Durante sua intervenção, Medeiros citou de forma irônica a obra de Monteiro Lobato, Banânia, comparando os cavaleiros vermelhos que governaram o país por mais de 18 anos à situação política atual. Em seguida, criticou participantes da CPI, afirmando que advogados “padrão de porta de cadeia” instruíam seus clientes a não responder perguntas.
A advogada reagiu, interrompendo o deputado e cobrando do presidente da CPMI, Carlos Viana (Podemos-MG), mais respeito.

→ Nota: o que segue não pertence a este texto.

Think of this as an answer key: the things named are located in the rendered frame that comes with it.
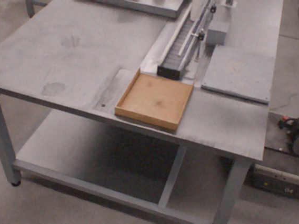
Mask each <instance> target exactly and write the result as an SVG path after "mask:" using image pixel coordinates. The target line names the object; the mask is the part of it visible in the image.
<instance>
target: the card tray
mask: <svg viewBox="0 0 299 224"><path fill-rule="evenodd" d="M194 84H195V80H194V82H193V84H192V85H188V84H184V83H180V82H176V81H172V80H168V79H164V78H160V77H156V76H152V75H148V74H144V73H141V67H139V69H138V70H137V72H136V73H135V75H134V77H133V78H132V80H131V81H130V83H129V85H128V86H127V87H126V89H125V90H124V92H123V94H122V95H121V97H120V99H119V100H118V102H117V103H116V105H115V114H117V115H120V116H124V117H128V118H131V119H135V120H139V121H143V122H145V123H149V124H152V125H156V126H160V127H164V128H167V129H171V130H175V131H177V128H178V126H179V123H180V121H181V118H182V115H183V113H184V110H185V108H186V105H187V103H188V100H189V98H190V95H191V93H192V90H193V88H194Z"/></svg>
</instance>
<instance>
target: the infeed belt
mask: <svg viewBox="0 0 299 224"><path fill-rule="evenodd" d="M210 1H211V0H208V2H207V4H206V7H208V6H209V4H210ZM206 11H207V9H204V10H203V12H202V14H201V16H200V20H199V21H198V22H197V24H196V26H195V28H194V30H193V32H192V33H193V34H195V33H196V31H197V29H198V27H199V25H200V23H201V21H202V19H203V17H204V15H205V13H206ZM190 18H191V12H190V13H189V15H188V17H187V18H186V20H185V22H184V24H183V25H182V27H181V29H180V31H179V32H178V34H177V36H176V38H175V40H174V41H173V43H172V45H171V47H170V49H169V51H168V53H167V54H166V56H165V58H164V60H163V62H162V63H161V65H160V67H163V68H167V69H171V70H176V71H178V69H179V67H180V65H181V63H182V61H183V59H184V56H185V54H186V52H187V50H188V48H189V46H190V44H191V42H192V40H193V37H194V36H190V38H189V40H188V42H187V44H186V46H185V48H184V51H183V53H182V55H181V57H180V58H179V57H177V56H178V53H179V51H180V49H181V47H182V45H183V43H184V42H185V40H186V38H187V36H188V34H189V32H190V30H191V28H192V26H193V24H194V22H193V21H191V20H190Z"/></svg>
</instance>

Segundo o advogado Paulo Marcel, ao proferir expressões como “advogada de porta de cadeia” e “cale a boca”, Medeiros descumpriu o dever de respeito e urbanidade, desrespeitando uma profissional que exercia sua função legal. O documento ainda destaca que tais ofensas configuram ataque direto à função constitucional da advocacia e ao Estado Democrático de Direito, com tentativa de silenciar a defesa técnica da advogada.

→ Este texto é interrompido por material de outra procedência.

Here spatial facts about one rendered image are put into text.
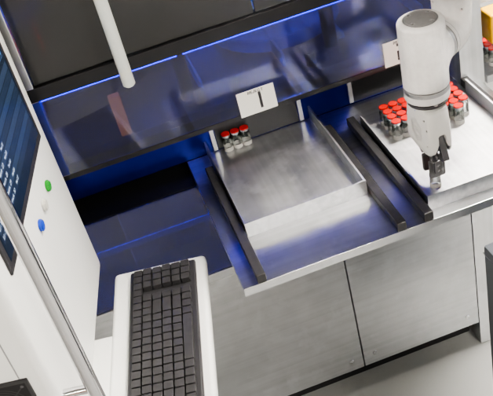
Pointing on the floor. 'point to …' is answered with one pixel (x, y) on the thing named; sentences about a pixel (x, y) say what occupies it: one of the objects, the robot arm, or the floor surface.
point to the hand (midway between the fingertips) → (433, 163)
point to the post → (463, 58)
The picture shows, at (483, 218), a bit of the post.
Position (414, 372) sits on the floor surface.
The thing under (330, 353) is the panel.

“As ofensas proferidas pelo Deputado Medeiros ‘advogada de porta de cadeia’ e ‘advogada de quadrilha’, além da ordem ‘cala a boca’, são ofensivas à honra e à moral da advogada, configurando ato atentatório à sua integridade moral e profissional, e enquadram-se perfeitamente nas condutas consideradas incompatíveis com o decoro parlamentar”, diz a representação.
O pedido solicita que a Mesa Diretora encaminhe o caso ao Conselho de Ética e Decoro Parlamentar, para instauração de processo disciplinar, e que o conselho recomende ao plenário a perda do mandato do deputado.